Directions: Copy exactly the lines of the material below, starting with the first and including the line that holds "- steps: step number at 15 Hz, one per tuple".

Record set:
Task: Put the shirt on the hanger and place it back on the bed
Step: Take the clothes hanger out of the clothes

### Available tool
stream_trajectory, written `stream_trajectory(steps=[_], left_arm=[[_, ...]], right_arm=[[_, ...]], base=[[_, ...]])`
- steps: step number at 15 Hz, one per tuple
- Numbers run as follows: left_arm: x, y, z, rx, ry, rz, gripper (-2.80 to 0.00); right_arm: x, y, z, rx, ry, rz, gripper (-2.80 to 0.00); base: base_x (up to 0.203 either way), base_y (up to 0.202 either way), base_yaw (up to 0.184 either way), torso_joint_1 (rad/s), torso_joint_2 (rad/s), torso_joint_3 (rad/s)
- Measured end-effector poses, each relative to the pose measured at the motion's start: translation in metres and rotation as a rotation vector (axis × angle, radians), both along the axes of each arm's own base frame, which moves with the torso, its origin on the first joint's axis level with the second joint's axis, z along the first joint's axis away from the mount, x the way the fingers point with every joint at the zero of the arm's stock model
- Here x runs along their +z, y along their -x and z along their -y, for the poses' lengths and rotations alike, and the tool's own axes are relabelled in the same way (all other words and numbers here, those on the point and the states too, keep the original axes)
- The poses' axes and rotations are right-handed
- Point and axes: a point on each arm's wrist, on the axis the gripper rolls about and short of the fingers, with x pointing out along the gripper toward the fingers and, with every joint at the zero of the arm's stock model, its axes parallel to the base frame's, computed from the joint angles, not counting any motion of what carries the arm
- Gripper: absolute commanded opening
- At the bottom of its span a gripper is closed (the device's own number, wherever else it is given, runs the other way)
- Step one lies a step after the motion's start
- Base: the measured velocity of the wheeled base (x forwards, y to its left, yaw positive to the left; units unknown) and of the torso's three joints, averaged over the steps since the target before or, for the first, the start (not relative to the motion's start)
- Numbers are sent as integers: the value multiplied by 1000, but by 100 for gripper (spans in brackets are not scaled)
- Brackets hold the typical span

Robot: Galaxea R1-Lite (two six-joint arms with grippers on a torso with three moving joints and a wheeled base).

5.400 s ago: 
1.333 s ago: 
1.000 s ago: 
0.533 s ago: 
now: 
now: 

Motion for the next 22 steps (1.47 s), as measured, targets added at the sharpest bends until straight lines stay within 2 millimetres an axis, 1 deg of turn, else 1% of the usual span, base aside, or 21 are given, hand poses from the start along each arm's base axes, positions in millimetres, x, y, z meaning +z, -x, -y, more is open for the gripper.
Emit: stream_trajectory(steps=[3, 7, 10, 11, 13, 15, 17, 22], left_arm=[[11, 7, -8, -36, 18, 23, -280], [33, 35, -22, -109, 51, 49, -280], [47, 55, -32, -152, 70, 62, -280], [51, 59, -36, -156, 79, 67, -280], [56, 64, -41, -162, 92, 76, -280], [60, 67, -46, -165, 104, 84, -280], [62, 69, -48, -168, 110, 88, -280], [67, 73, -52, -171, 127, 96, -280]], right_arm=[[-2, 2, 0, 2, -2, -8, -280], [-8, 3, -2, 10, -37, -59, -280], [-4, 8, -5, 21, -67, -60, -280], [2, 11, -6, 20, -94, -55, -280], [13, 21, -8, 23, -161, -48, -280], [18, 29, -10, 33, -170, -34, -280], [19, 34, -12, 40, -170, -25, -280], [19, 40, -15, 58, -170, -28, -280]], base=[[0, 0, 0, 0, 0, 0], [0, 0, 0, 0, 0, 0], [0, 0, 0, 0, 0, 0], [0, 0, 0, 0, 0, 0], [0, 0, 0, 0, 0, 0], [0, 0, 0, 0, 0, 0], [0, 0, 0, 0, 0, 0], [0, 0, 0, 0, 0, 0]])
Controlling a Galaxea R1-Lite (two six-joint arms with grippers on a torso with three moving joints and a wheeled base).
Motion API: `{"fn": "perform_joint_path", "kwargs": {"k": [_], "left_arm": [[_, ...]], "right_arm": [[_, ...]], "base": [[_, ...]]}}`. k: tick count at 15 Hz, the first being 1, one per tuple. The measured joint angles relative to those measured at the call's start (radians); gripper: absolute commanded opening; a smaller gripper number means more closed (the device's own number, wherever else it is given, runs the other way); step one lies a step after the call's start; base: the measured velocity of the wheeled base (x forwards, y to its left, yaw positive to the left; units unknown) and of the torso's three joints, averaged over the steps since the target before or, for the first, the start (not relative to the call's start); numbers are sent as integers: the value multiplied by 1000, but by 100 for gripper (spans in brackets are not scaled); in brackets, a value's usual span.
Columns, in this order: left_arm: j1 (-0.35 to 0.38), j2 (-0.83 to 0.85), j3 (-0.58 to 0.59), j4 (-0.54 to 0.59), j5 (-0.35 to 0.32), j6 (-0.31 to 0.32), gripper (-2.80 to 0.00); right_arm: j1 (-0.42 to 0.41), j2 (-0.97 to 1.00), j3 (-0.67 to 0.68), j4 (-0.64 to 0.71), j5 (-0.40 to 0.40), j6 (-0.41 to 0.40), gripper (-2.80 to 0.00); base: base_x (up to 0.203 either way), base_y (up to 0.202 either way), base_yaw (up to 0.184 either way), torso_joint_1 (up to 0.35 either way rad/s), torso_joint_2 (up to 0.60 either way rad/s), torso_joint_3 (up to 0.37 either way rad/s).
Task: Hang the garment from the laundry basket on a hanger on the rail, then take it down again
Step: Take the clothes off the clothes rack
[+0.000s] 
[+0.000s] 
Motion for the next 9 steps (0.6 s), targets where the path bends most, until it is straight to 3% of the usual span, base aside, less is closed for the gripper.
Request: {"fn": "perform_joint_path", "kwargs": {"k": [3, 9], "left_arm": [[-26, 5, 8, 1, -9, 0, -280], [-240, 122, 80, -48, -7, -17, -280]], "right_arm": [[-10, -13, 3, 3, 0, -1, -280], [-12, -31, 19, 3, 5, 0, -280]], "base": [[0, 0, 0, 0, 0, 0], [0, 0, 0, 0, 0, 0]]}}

Answer:
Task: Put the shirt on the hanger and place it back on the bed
Step: Take the clothes hanger out of the clothes

### Available tool
stream_trajectory, written `stream_trajectory(steps=[_], left_arm=[[_, ...]], right_arm=[[_, ...]], base=[[_, ...]])`
- steps: step number at 15 Hz, one per tuple

No part of the exercise remains open.